As for lacking the previous or wanting to return, you may overlook it. My son had acid reflux disease. He screamed for about 21 of 24 hours a day. For 4 months straight. He wanted to be rocked to sleep for upwards of an hour and awoke the second I set him down. He redefined cluster feeding.
I used to be so severely bent (not damaged) by PPD. I’d attempt to run away. I’d head to a health care provider’s appointment and inform my husband I used to be actually frightened I’ll not come dwelling to them, that I’d simply hold driving.
I didn’t eat and was malnourished. Now I don’t have a medical diploma, however I’m fairly certain I’d be identified as a whole wreck. I counted down the 100 days of darkness after I used to be informed that issues would get higher round that point. We even had a giant star on our calendar to mark day 100. Sadly day 101 was no higher than its predecessors.
It was round month 5 when issues began to enhance. It wasn’t an on the spot change, extra like a dimmer swap that was slowly illuminating my world. My son’s reflux improved. He stopped screaming and started sleeping. I used to be additionally in a position to sleep — and eat, too.
I nonetheless have my unhealthy days and battle with PPD. Although I can confidently and fortunately say that now I’m really having fun with motherhood, and it’s every little thing I hoped it could be. That is our candy spot. I’m completely happy to be right here. Proud we made it.

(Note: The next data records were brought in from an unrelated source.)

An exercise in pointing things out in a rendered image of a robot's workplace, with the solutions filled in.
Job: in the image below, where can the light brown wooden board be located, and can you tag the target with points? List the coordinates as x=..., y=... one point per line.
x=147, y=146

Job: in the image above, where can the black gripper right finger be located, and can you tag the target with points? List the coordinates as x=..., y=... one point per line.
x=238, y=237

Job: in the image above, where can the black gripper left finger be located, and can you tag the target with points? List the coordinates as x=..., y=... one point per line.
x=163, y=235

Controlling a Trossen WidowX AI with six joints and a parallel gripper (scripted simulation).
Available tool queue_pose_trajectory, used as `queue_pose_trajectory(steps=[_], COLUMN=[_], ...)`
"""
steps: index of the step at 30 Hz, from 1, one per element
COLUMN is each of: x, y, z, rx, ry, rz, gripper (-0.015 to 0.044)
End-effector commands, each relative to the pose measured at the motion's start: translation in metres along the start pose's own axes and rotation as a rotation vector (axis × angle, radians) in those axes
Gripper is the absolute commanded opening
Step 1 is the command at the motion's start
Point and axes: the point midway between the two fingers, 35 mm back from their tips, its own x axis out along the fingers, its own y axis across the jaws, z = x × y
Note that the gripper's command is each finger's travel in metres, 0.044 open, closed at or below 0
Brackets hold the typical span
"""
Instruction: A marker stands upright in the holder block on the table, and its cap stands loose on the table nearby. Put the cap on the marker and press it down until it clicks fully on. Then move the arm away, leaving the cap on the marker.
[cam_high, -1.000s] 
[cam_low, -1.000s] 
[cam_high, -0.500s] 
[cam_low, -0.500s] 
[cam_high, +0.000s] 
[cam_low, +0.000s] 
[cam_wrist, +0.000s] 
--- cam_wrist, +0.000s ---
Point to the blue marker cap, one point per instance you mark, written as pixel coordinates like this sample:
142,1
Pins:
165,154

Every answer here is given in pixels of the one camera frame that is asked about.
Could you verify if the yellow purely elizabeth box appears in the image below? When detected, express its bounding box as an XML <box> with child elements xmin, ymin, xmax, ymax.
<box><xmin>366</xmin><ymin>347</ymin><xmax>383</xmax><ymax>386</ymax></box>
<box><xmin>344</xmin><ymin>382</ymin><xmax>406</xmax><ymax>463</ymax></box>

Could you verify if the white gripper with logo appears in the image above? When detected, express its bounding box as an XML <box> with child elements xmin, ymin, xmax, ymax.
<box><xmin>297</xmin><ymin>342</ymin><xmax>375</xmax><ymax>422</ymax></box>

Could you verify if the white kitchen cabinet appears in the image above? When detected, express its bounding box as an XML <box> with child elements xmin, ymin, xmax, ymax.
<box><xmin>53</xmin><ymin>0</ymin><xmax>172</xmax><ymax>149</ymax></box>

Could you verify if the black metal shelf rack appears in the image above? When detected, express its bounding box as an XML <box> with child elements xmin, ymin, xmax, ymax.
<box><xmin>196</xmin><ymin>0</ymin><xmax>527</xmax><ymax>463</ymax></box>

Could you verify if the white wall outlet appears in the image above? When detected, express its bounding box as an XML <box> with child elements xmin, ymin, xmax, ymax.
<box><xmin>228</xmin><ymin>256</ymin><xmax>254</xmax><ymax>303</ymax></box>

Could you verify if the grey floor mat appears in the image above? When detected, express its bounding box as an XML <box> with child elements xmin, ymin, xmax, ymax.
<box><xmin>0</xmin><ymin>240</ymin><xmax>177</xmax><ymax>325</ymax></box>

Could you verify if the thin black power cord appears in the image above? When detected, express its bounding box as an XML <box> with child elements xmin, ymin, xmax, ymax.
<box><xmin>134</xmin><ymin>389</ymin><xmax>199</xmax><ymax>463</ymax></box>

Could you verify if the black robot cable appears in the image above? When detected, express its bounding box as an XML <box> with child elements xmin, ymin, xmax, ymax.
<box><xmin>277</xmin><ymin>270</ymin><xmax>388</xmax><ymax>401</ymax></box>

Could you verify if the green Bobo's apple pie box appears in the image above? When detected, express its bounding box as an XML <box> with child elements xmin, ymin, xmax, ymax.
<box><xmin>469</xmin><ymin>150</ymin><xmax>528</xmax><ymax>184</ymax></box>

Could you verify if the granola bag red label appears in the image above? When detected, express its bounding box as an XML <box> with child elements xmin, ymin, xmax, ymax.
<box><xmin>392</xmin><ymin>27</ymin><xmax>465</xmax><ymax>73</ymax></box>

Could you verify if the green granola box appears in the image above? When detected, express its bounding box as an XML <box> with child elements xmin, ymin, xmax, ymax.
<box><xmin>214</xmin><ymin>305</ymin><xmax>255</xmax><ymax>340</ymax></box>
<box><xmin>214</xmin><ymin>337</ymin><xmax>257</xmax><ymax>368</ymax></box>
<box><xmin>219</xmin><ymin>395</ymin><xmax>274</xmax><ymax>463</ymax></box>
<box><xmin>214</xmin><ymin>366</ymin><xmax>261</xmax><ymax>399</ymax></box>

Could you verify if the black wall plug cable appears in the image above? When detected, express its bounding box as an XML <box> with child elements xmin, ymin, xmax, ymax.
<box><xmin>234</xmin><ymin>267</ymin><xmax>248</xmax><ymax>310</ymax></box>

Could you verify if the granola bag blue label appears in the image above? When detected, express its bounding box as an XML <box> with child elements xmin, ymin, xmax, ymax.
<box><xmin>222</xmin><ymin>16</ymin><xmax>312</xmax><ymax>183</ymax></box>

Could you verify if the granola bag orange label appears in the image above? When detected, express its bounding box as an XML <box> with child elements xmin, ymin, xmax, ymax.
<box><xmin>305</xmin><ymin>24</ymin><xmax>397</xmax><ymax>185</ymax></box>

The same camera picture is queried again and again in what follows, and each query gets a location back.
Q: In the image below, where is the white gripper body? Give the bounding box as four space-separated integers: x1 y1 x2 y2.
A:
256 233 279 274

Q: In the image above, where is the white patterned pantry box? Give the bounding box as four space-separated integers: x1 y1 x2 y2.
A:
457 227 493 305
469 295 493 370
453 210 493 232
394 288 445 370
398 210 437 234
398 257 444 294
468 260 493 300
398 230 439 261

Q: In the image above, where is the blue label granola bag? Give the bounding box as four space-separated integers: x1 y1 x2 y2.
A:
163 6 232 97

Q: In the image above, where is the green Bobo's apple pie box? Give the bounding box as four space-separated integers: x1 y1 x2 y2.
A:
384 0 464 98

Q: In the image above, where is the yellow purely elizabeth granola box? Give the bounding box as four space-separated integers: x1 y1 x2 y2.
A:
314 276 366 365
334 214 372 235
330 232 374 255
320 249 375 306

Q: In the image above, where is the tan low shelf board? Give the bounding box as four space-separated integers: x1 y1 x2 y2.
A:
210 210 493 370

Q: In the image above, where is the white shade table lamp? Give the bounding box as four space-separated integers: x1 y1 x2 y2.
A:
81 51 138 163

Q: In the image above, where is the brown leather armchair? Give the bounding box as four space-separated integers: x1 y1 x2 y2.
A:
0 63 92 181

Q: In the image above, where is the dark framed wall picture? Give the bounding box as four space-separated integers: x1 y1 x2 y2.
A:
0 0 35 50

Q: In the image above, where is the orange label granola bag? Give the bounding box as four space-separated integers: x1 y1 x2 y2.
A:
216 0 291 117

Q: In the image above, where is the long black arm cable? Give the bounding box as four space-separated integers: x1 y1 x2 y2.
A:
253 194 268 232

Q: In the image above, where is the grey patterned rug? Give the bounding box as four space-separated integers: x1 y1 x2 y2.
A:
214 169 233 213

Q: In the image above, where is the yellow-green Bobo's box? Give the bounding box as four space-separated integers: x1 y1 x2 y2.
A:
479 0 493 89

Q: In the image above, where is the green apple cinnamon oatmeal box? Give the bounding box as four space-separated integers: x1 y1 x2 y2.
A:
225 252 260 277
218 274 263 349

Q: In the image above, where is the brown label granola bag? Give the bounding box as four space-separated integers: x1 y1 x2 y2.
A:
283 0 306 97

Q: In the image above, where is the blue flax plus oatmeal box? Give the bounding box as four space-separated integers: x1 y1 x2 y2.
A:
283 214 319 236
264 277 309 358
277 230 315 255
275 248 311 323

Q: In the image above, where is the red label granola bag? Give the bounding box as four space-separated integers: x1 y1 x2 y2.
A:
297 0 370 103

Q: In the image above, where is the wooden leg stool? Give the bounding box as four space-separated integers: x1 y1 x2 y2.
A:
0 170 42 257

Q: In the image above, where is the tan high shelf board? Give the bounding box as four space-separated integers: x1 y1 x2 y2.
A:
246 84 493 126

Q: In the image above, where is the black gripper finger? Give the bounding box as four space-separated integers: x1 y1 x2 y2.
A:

Don’t get me improper, I’d like to return and cuddle that tiny babe. After which hand him over at the witching hour. We’re the place we had been meant to be. Proper now and shifting ahead.
I’m not sad about his birthday. The longer term is large open and our lives are a clean canvas that will probably be quickly coated with journey, travels, spilled meals, love, tears and life. Run, play, be taught and develop, my candy youngster. You might be so cherished.